Golden Threads chronicles the group’s ninth annual weekend celebration, attended by lesbians from all over the country. With the irrepressible Burton presiding, the women "no one was looking for" gather to discuss the realities of growing old and to share their memories of 70 years of lesbian life. Smashing stereotypes of seniors as bland, sexless beings, the women meet, dance and flirt, thrilled to be surrounded by kindred spirits. Ruth Ellis, who at ninety six, the event’s oldest participant, takes a break from dancing to shoot pool in the bar and rib her opponent. Meanwhile, as Winer grapples with her own dread of aging, her wry, self-reflective musings provide a witty, bittersweet counterpoint to the weekend’s joyous communal spirit.
"Each one of us is a thread in the fabric of humankind," says Burton. "Each of us is necessary in our own way. If we reject anyone it’s like taking a thread out of the fabric — it weakens the fabric." An inspiration to anyone who’s ever thought it was too late to tackle new challenges, Burton is living proof that growing old doesn’t have to mean losing your edge or giving in.
The film takes a serious turn when Burton suffers a massive stroke 24 hours after her victorious Provincetown weekend.

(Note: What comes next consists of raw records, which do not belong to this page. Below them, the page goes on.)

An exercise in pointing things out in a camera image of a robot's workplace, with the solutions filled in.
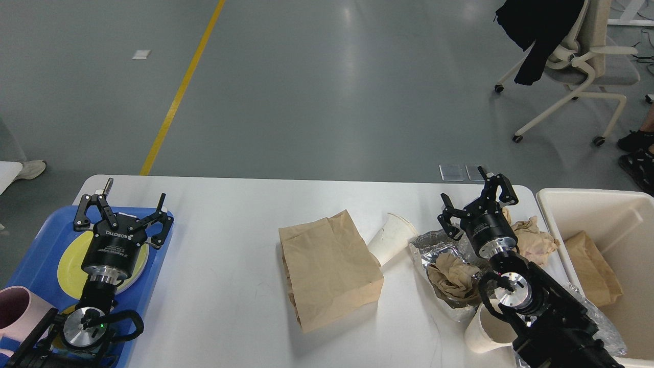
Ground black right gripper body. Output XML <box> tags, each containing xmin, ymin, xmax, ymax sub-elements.
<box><xmin>460</xmin><ymin>207</ymin><xmax>517</xmax><ymax>259</ymax></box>

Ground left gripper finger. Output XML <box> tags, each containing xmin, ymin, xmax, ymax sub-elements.
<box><xmin>73</xmin><ymin>178</ymin><xmax>118</xmax><ymax>233</ymax></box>
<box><xmin>138</xmin><ymin>193</ymin><xmax>175</xmax><ymax>249</ymax></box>

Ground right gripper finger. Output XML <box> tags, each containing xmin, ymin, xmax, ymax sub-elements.
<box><xmin>477</xmin><ymin>166</ymin><xmax>519</xmax><ymax>211</ymax></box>
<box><xmin>437</xmin><ymin>193</ymin><xmax>466</xmax><ymax>241</ymax></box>

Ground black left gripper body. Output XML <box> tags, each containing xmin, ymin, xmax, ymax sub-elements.
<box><xmin>80</xmin><ymin>223</ymin><xmax>148</xmax><ymax>286</ymax></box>

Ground yellow plastic plate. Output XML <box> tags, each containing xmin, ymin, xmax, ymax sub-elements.
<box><xmin>58</xmin><ymin>230</ymin><xmax>149</xmax><ymax>300</ymax></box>

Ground pink ribbed mug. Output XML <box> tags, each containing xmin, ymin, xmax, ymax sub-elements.
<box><xmin>1</xmin><ymin>286</ymin><xmax>54</xmax><ymax>344</ymax></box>

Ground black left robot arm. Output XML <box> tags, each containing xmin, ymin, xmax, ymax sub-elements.
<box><xmin>2</xmin><ymin>178</ymin><xmax>174</xmax><ymax>367</ymax></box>

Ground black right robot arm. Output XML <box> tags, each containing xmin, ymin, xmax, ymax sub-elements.
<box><xmin>437</xmin><ymin>166</ymin><xmax>619</xmax><ymax>367</ymax></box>

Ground pale green plate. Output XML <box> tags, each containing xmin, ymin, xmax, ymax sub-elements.
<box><xmin>116</xmin><ymin>245</ymin><xmax>150</xmax><ymax>295</ymax></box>

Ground floor outlet plates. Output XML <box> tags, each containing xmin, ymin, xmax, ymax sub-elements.
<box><xmin>438</xmin><ymin>165</ymin><xmax>489</xmax><ymax>182</ymax></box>

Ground crumpled aluminium foil tray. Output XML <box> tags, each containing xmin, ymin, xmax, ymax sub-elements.
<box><xmin>409</xmin><ymin>230</ymin><xmax>490</xmax><ymax>322</ymax></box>

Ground crumpled beige napkin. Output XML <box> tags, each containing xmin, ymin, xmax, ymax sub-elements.
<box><xmin>502</xmin><ymin>207</ymin><xmax>560</xmax><ymax>266</ymax></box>

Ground white paper cup lying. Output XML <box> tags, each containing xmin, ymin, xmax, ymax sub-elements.
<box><xmin>367</xmin><ymin>213</ymin><xmax>418</xmax><ymax>266</ymax></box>

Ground blue plastic tray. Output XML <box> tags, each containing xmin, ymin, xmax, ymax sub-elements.
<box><xmin>5</xmin><ymin>205</ymin><xmax>174</xmax><ymax>367</ymax></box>

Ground crumpled brown napkin in foil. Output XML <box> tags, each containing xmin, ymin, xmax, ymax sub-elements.
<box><xmin>427</xmin><ymin>253</ymin><xmax>481</xmax><ymax>308</ymax></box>

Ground white shoe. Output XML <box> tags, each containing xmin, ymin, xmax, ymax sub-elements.
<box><xmin>13</xmin><ymin>160</ymin><xmax>47</xmax><ymax>182</ymax></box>

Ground white paper cup upright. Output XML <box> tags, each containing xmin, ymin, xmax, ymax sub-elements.
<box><xmin>464</xmin><ymin>304</ymin><xmax>517</xmax><ymax>354</ymax></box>

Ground cream plastic bin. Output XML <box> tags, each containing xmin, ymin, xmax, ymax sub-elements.
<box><xmin>537</xmin><ymin>189</ymin><xmax>653</xmax><ymax>367</ymax></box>

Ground brown paper bag in bin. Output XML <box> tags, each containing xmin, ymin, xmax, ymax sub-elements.
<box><xmin>564</xmin><ymin>231</ymin><xmax>623</xmax><ymax>307</ymax></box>

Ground black shoe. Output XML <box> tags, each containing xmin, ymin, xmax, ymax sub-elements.
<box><xmin>618</xmin><ymin>149</ymin><xmax>653</xmax><ymax>196</ymax></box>
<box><xmin>617</xmin><ymin>130</ymin><xmax>653</xmax><ymax>153</ymax></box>

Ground beige office chair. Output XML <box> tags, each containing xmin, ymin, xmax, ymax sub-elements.
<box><xmin>494</xmin><ymin>1</ymin><xmax>640</xmax><ymax>146</ymax></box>

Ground clear plastic wrap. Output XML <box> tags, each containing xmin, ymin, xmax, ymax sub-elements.
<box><xmin>565</xmin><ymin>282</ymin><xmax>627</xmax><ymax>357</ymax></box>

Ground black jacket on chair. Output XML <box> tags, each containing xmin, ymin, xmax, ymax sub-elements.
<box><xmin>496</xmin><ymin>1</ymin><xmax>584</xmax><ymax>86</ymax></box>

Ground white desk frame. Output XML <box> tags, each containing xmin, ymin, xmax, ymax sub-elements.
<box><xmin>608</xmin><ymin>1</ymin><xmax>653</xmax><ymax>27</ymax></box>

Suddenly, this fiercely independent woman is left unable to walk, talk, read or write. Winer and her crew visit the ailing Burton in a nursing home, and what began as a "feel good" documentary about an inspirational elder now expands to include the harsh realities of illness, institutionalization and isolation that face so many older people in our society today.
Yet even in illness, Burton’s everyday heroism shines through. By the film’s end, Winer has survived her midlife crisis and Burton, spurred on by physical therapists and her own indomitable life force, is undergoing a remarkable rebirth. "The fear of growing old is a terrifying form of entrapment. You hit a certain age and you begin to feel less good about yourself," says Winer. "But life can begin, open up and change at any age."
"Christine teaches us that any kind of difficult situation can be seen as an opportunity to reinvent yourself," adds Eaton. "She shows us that we all have the power — at eighteen or eighty — to transform our own lives and the lives of others."